Mówił ze spuszczonymi oczami, prawie nie otwierając ust:

— Daję pani słowo, że teraz dla mnie nie będzie stanowiło żadnej literalnie różnicy, gdyż wygrałem, a już więcej grać nie mam ochoty. — Gdym tu jechał — wtedy, wyznaję, było mi trudniej, teraz… pokażę pani…

Mówiąc to wydobył jednym zamachem z bocznej kieszeni surduta gruby pęk białych biletów bankowych po tysiąc franków. Kilka z nich, pięć czy sześć, jakby w roztargnieniu, wsunął w rękę Ewy.

— Panie! Co pan… ze mnie… robi! Co pan ze mnie!…

— Odda mi pani! — rzekł odtrącając jej ręce. — On mi odda, ten Niepołomski!

— A jeśli on się nie znajdzie? — pytała z naiwną bezczelnością — to z czegóż ja panu oddam te pieniądze? Ja nic nie mam, nic a nic. Jestem kasjerką z cukierni — więc jakże ja mogę… Panie!

Szczerbic łagodnie ujął dłonie i wskazał jej stoły gry.

— Niech no pani spojrzy — śmiał się z dobrocią — niech się pani przypatrzy, jak się zapracowuje pieniądze. Ja te również zapracowałem, te moje pieniądze. Mogę zaraz podejść i za dziesięć minut mieć w kieszeni całego majątku dwadzieścia centimów…

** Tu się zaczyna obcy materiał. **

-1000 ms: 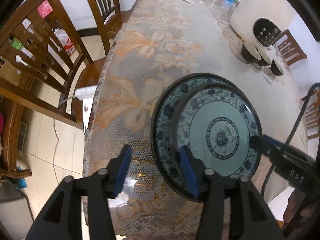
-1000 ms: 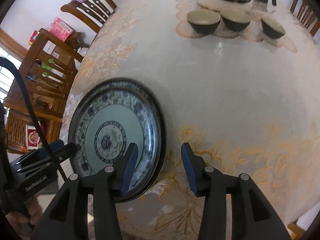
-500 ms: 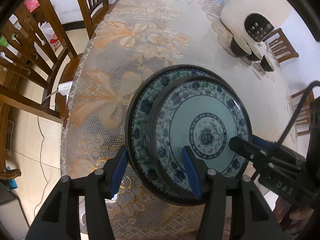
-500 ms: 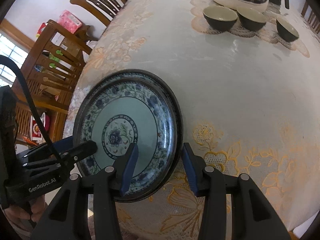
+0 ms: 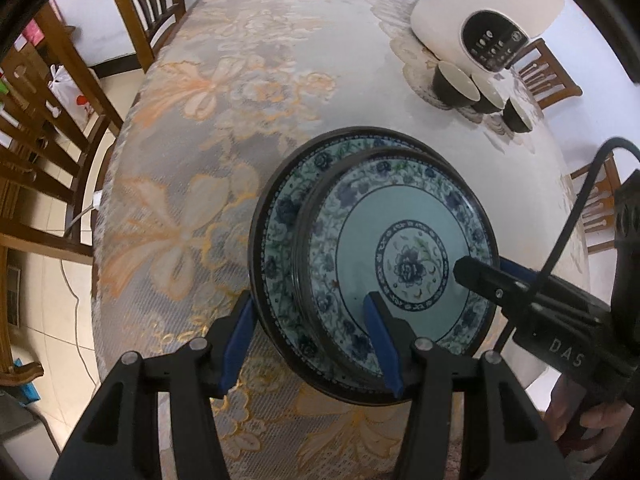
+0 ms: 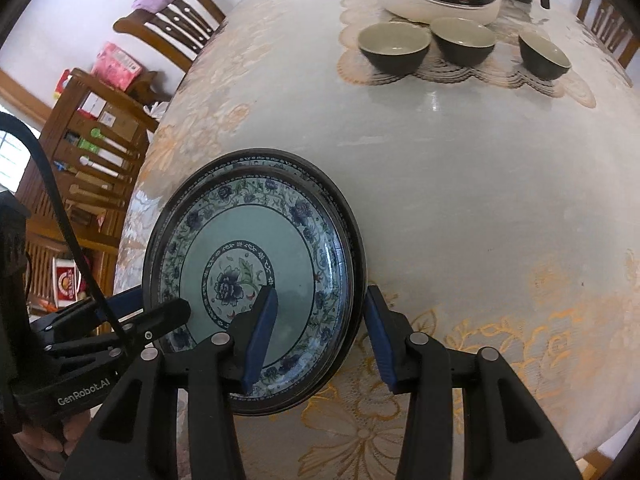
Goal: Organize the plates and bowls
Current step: 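Lower the plate onto the stack and open the right then left tool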
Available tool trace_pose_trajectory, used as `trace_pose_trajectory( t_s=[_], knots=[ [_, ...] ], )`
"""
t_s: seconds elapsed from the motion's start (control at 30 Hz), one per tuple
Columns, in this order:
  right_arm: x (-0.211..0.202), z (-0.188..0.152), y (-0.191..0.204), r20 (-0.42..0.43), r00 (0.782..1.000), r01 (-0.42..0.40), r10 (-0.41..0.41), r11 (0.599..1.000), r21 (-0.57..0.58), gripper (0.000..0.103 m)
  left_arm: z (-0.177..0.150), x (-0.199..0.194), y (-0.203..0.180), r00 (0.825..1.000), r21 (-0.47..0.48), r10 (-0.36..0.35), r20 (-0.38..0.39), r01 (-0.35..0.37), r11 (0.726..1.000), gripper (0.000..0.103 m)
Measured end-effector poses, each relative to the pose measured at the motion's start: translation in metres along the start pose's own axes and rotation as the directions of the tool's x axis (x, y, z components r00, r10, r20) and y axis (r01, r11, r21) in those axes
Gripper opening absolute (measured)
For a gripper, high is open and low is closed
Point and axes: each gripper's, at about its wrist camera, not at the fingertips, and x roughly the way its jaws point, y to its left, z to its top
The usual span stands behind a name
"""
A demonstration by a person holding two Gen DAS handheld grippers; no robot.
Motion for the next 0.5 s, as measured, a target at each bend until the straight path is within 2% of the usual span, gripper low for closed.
trace_pose_trajectory(
  t_s=[0.3, 0.5],
  knots=[
    [-0.005, 0.006, -0.011, 0.019, 1.0, 0.005, -0.006, 1.0, 0.028, 0.046, 0.013, 0.005, -0.006, 1.0, 0.024, 0.006, 0.003, -0.006, 1.0, 0.057],
    [-0.023, 0.005, -0.021, 0.085, 0.996, 0.032, -0.035, 0.999, 0.043, 0.046, 0.01, -0.007, -0.002, 0.999, 0.036, 0.028, 0.028, -0.029, 0.999, 0.057]
  ],
)
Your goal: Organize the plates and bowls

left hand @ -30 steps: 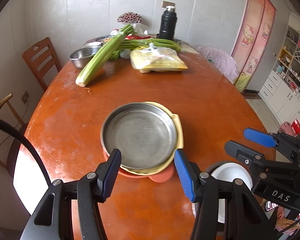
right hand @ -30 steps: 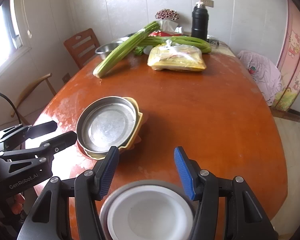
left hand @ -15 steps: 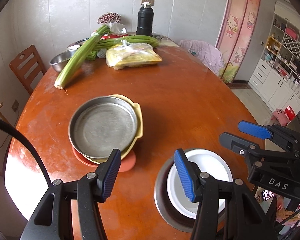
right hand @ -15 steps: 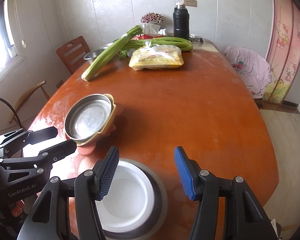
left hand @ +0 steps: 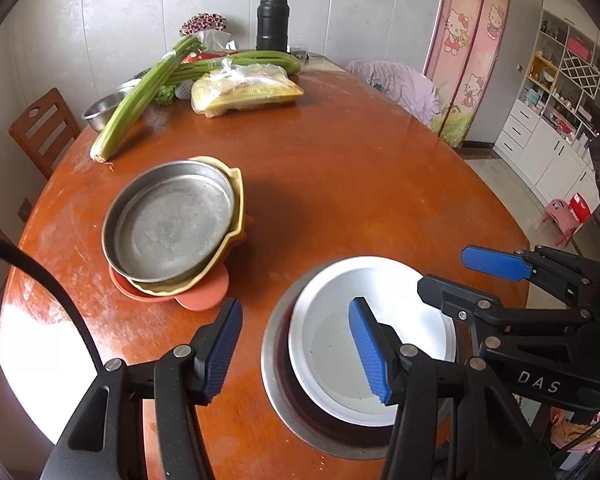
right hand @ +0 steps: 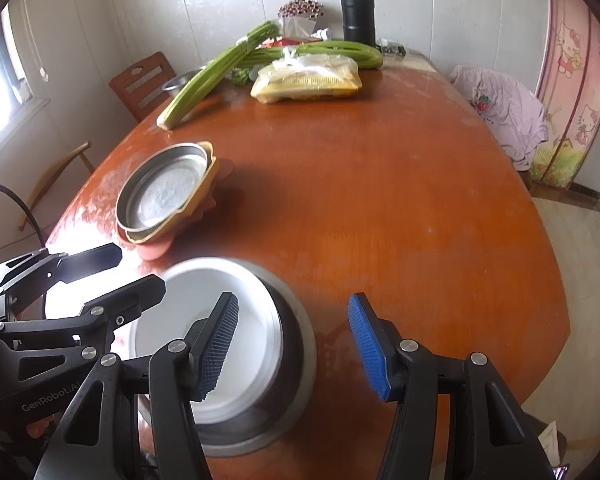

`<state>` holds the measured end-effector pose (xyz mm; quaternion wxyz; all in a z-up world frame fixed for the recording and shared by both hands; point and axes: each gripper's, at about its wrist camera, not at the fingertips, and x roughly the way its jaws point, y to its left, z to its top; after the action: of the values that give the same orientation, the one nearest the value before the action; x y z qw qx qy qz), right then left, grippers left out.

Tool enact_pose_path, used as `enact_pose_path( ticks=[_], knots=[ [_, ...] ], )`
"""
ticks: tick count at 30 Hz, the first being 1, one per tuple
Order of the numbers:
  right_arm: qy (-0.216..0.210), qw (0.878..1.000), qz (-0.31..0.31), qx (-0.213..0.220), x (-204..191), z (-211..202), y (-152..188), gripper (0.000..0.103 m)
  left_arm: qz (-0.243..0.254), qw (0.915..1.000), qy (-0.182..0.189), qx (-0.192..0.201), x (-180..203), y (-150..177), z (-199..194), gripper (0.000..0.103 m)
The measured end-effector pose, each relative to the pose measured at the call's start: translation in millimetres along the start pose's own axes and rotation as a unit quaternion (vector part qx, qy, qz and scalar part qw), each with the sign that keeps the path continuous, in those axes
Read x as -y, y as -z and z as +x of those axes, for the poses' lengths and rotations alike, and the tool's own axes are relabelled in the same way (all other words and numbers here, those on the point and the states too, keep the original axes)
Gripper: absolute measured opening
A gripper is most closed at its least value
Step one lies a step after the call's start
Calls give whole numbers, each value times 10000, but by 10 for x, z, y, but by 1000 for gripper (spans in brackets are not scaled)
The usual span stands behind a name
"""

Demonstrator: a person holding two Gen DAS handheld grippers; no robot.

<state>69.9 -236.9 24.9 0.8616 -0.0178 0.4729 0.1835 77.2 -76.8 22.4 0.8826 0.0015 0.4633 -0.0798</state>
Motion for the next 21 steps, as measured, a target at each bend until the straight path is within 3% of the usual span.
enact_pose_path(
  ticks=[21],
  knots=[
    [-229,9984,73,-521,6,257,202,59,-142,9988,153,-453,-60,100,259,55]
  ],
)
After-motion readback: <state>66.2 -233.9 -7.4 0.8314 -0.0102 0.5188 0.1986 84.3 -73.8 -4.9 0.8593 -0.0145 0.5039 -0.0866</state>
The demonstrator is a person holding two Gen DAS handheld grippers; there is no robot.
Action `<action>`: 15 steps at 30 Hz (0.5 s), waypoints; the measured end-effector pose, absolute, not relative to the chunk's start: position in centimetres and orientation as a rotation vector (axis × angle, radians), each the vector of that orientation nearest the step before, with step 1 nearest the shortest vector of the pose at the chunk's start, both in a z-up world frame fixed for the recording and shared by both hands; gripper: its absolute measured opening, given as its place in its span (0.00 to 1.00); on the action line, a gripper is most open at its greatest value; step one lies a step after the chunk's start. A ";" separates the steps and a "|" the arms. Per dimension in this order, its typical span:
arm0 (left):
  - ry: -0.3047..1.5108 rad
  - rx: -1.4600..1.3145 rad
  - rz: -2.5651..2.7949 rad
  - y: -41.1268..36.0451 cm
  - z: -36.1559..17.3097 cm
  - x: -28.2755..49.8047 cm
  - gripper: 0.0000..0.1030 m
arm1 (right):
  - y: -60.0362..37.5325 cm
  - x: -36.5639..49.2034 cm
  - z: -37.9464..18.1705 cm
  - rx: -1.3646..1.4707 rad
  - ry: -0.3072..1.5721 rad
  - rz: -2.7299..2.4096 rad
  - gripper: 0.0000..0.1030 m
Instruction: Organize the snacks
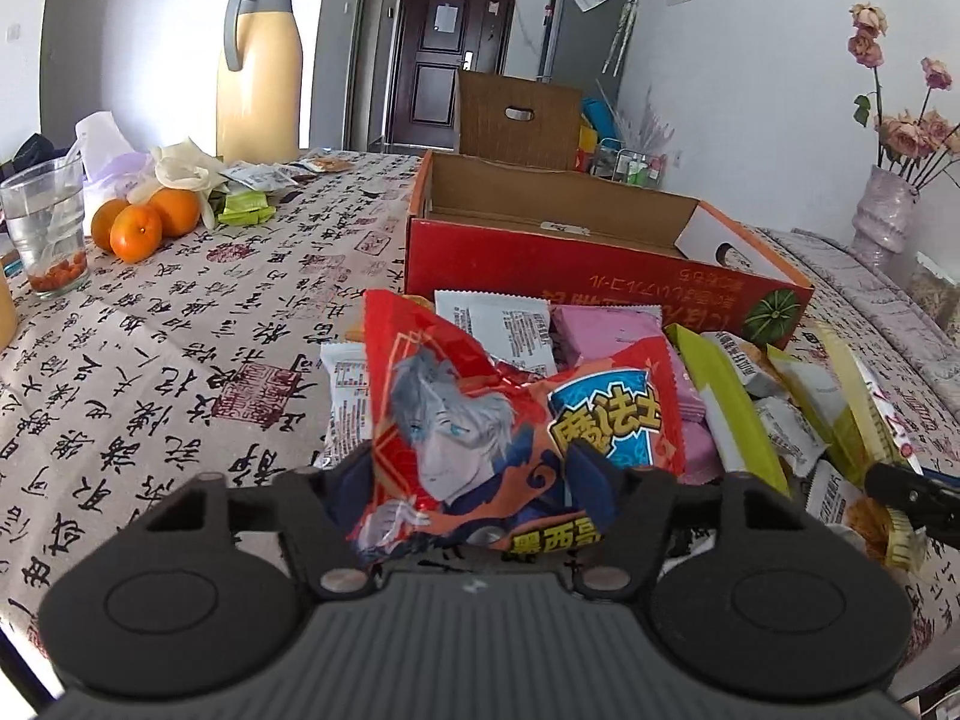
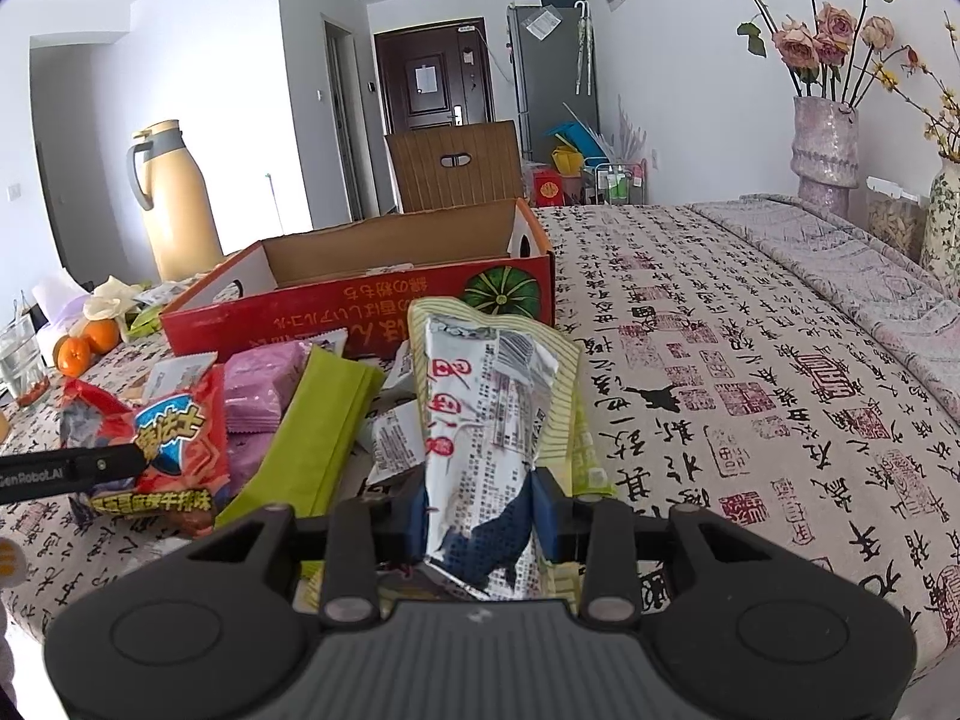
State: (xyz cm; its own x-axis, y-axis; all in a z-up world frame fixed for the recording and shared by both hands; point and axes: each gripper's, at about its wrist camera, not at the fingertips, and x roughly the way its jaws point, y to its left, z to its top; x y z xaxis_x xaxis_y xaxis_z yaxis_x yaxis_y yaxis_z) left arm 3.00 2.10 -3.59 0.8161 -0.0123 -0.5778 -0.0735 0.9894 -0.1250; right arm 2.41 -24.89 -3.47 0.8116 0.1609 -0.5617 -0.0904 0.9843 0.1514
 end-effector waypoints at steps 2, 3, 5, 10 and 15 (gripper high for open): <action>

— Ach, to wszystko. Mój mocny Boże!

— Cicho — cicho… Nie trzeba o Bogu mówić.

— Pan nie wie, co się dzieje ze mną…

— Mógłbym powiedzieć to samo: pani nie wie, co się dzieje ze mną. Mówi w jednym miejscu Schiller:

„Ona mi to wyznaje! W przecudnych oczach zwróconych ku mnie maluje się miłość dla innego…”.

Szeptał to, śmiejąc się nieprzyjemnie, z oczyma wlepionymi w ziemię.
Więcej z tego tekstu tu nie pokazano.